Com ironias não somente à xenofobia e ao racismo que liga o povo baiano à preguiça, Magali toca, com sorriso permanente, em outros tantos preconceitos, como machismo e homofobia. Mas vai além. A atriz integra o projeto Humor Negro, um espetáculo de comédia stand up, com humoristas pretos, que começou em 2019 nos palcos de Salvador e que chegou também à TV (Multishow) em forma de série.
Magali Moraes, em entrevista à Agência Brasil, defende que o humor é uma arte que deve incomodar. “Mas a intenção de fazer rir tem que ser sempre o objetivo principal. Mas é possível fazer rir fazendo transformação social”, afirma. Promover o sorriso e também reflexões.
Racismo
Ela explica que a lógica dessa comédia é sorrir das próprias vivências e lutas. “Obviamente, as vivências dessas pessoas são atravessadas pelo racismo, mesmo não sendo a pauta principal”, destaca.
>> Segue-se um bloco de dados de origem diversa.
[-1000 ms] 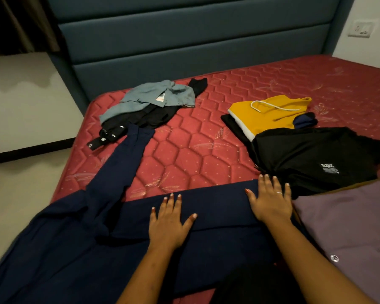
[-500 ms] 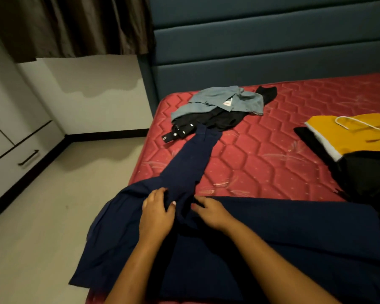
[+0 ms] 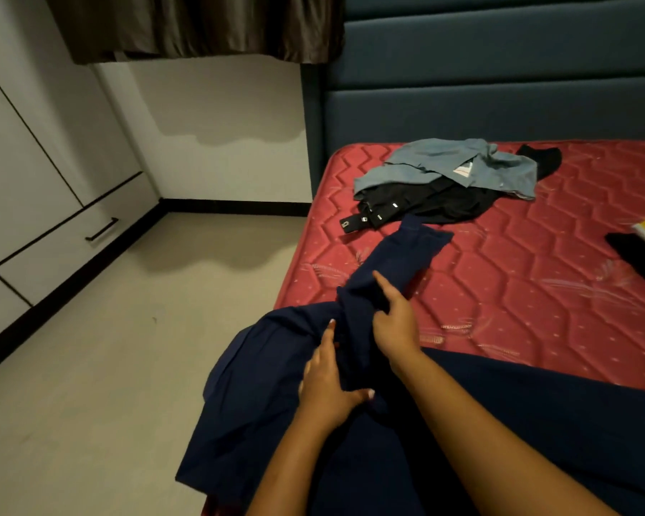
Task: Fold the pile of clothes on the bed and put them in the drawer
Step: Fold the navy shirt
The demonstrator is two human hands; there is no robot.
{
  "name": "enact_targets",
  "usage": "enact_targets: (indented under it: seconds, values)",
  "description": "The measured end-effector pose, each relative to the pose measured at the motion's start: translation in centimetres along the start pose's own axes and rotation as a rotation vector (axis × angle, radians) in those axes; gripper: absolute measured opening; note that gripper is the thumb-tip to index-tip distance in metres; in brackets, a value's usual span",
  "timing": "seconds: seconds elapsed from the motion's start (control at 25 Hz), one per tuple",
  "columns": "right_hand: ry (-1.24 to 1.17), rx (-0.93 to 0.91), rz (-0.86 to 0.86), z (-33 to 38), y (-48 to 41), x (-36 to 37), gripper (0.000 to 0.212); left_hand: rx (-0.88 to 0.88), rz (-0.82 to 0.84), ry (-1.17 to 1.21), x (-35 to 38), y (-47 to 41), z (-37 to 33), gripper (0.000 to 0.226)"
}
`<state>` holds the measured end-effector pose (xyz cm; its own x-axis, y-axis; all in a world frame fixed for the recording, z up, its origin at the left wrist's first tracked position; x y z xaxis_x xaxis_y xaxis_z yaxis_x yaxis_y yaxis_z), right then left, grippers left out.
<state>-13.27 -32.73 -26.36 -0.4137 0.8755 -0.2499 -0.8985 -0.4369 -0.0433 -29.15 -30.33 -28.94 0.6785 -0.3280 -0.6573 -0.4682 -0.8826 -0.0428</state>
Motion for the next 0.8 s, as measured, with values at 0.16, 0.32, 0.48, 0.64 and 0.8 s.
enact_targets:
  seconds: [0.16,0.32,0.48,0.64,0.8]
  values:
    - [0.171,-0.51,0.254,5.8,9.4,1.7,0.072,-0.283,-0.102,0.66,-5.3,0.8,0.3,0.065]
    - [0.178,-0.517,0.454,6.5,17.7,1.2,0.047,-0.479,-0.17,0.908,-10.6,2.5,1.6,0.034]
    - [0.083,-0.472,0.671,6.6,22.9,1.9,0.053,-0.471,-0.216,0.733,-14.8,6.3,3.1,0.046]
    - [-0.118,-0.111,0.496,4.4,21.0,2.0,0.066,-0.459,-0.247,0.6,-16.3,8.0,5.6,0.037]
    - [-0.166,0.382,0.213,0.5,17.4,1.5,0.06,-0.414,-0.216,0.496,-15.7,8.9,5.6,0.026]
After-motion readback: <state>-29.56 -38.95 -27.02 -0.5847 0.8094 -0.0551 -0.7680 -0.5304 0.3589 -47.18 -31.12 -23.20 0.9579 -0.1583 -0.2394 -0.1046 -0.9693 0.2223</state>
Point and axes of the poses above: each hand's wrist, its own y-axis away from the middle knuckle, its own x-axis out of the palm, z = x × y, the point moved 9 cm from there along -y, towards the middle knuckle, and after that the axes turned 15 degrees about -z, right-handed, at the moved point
Para ela, a ótica do humor torna as violações do dia a dia mais compreensíveis. “Tem uma nova geração de humoristas negros que entendem que a gente não precisa rir do outro. Temos a ideia de fazer rir a partir das nossas próprias mazelas e fazendo as pessoas pensarem.”
A atriz avalia que as mulheres se identificam mais em um ambiente de humor do que aquele masculino e branco. “Eu amo falar sobre a realidade do feminino. Eu sou uma mulher homossexual. A gente faz rir, inclusive do preconceito que está carregado, implicado na vida dessas mulheres.”
Proposta
A ideia do espetáculo Humor Negro nasceu da produtora baiana Val Benvindo, de 36 anos. “Pensei que poderia haver um espetáculo em que as pessoas pretas não fossem alvo ou centro da piada, mas participando e rindo junto”. Inclusive, o título do espetáculo ironiza a expressão racista “humor negro”.
“Eu cresci ouvindo as pessoas falando que o humor negro era um humor ruim. E pra mim o humor negro é um humor feito por gente preta. Pode ser algo que inclusive ajude a fomentar a nossa cultura”, explica.
Ela recorda que as primeiras apresentações em 2019 ocorreram no tradicional teatro Jorge Amado. Com a pandemia, a comédia foi selecionada para o Multishow e Globoplay. O especial foi gravado, no Teatro Vila Velha, em Salvador, outro espaço emblemático para a cultura brasileira. “A gente transforma as nossas dores em histórias”, afirma a criadora do projeto.